On 40 per cent of the files, staff gave mental health or special needs as part of the justification for their prolonged segregation, a figure that seems to clash with provincial policy stating that segregation should never be used for inmates with mental illness until all other housing alternatives have been considered and documented.

The ministry is currently reviewing its segregation policies with a focus on mental health. “We launched the review because we recognize the negative impacts segregation can have, especially for vulnerable populations,” said Mr. Naqvi, also in an e-mailed statement. “We know we have to improve the state of corrections in Ontario, including the use of segregation.” The law in Ontario allows correctional staff three broad justifications for placing an inmate in a solitary cell against their will: to protect the inmate, to protect the institution or to discipline the inmate. Protective custody was the favoured rationalization, appearing in 37 per cent of segregation records. By contrast, disciplinary reasons were cited in 4 per cent of cases.

In 29 cases, staff gave no legal justification at all.

The paperwork shows little evidence of staff questioning the reasons behind inmate segregations. One regional director, Mr. Bryant, occasionally used the comments field to remind subordinates that mental health “is not a legitimate justification. “Please do not use,” he notes. “Give explanation of reason.”

The records also show that Toronto South Detention Centre staff continually placed inmates in solitary confinement because more appropriate units remained under-staffed or under construction. Thirty-four of the 67 records from Toronto South, which opened in 2014, note that individuals spent months in segregation solely because the super jail had no medical, mental health or protective custody units at the time.

There’s a fourth way to land in solitary. Staff noted inmates had specifically requested segregation in 48 per cent of cases.

Some of the staff notations nibble around the edges of greater personal misfortune.

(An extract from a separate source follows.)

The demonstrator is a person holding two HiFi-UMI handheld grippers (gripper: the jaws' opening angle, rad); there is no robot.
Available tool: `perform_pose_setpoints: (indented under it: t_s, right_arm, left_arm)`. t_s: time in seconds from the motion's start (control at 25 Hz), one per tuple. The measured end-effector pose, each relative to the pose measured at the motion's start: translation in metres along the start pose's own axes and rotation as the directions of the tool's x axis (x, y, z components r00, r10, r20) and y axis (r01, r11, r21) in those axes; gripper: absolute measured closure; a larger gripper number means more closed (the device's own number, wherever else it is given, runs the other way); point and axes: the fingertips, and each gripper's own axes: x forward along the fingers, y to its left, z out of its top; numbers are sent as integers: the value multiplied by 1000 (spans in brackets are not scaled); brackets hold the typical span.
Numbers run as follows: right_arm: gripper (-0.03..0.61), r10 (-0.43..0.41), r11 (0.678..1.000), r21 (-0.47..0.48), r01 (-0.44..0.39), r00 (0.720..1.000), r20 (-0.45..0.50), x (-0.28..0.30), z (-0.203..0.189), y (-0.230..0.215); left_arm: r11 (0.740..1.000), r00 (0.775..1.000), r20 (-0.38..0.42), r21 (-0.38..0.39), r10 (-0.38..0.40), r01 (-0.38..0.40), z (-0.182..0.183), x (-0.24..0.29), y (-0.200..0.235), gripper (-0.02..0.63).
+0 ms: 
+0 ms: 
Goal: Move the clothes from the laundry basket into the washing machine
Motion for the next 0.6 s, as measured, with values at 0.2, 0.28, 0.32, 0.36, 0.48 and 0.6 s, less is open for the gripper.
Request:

One record deals with an inmate who spent 37 days in solitary confinement at Ottawa-Carleton Detention Centre because he tested positive for tuberculosis. Another concerns a prisoner transferred to solitary for 103 days for requiring a medical walker, an item considered contraband in general population units. Other inmates were sent to segregation due to “overflow” issues.

“Segregation is increasingly relied upon as a population management tool,” said Graham Brown, policy analyst at the John Howard Society of Ontario. “Either as an overflow option, which is symptomatic of larger problems and trends like overcrowding, or that it’s related to a lack of adequate resources within the correctional institutions.”

Extensive as the records seem, they form an incomplete picture of prolonged segregation in the province. There were no records from Elgin-Middlesex Detention Centre in London or Niagara Detention Centre in the freedom-of-information cache. The ongoing lack of transparency rankles Mr. Wallace.

“If there’s one part of the prison experience that should be open to public scrutiny,” he said, “this should be it.”